WHAT IS REQUIRED
Wherever the listing holds a picture, leave it out, and copy the remainder exactly.
[[ DATA PROVIDED open ]]
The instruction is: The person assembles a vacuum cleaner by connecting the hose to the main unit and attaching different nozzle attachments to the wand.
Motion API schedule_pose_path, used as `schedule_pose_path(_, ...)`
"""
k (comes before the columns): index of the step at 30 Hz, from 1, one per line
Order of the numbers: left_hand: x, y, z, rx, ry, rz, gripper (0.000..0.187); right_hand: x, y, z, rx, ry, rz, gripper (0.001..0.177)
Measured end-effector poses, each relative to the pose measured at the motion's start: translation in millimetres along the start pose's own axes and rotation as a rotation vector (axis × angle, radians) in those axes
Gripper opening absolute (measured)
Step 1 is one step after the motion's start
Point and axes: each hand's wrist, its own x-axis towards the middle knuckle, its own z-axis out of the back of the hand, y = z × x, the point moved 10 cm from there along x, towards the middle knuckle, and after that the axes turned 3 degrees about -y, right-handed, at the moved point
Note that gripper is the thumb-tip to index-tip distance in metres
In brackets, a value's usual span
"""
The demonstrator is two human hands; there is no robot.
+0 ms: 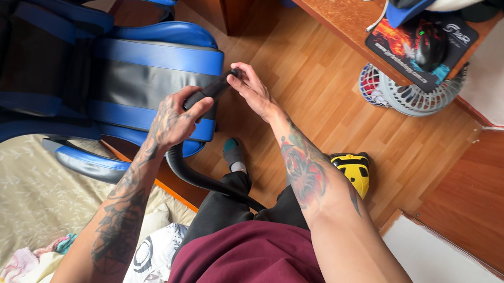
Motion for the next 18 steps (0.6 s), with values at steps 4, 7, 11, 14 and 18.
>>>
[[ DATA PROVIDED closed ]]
OUTPUT FOR THIS EXERCISE
The instruction is: The person assembles a vacuum cleaner by connecting the hose to the main unit and attaching different nozzle attachments to the wand.
Motion API schedule_pose_path, used as `schedule_pose_path(_, ...)`
"""
k (comes before the columns): index of the step at 30 Hz, from 1, one per line
Order of the numbers: left_hand: x, y, z, rx, ry, rz, gripper (0.000..0.187); right_hand: x, y, z, rx, ry, rz, gripper (0.001..0.177)
Measured end-effector poses, each relative to the pose measured at the motion's start: translation in millimetres along the start pose's own axes and rotation as a rotation vector (axis × angle, radians) in those axes
Gripper opening absolute (measured)
Step 1 is one step after the motion's start
Point and axes: each hand's wrist, its own x-axis towards the middle knuckle, its own z-axis out of the back of the hand, y = z × x, the point moved 10 cm from there along x, towards the middle knuckle, and after that the axes turned 3 degrees about -y, right-handed, at the moved point
Note that gripper is the thumb-tip to index-tip distance in metres
In brackets, a value's usual span
"""
The demonstrator is two human hands; there is no robot.
+0 ms: 
Motion for the next 18 steps (0.6 s), with values at steps 4, 7, 11, 14 and 18.
>>>

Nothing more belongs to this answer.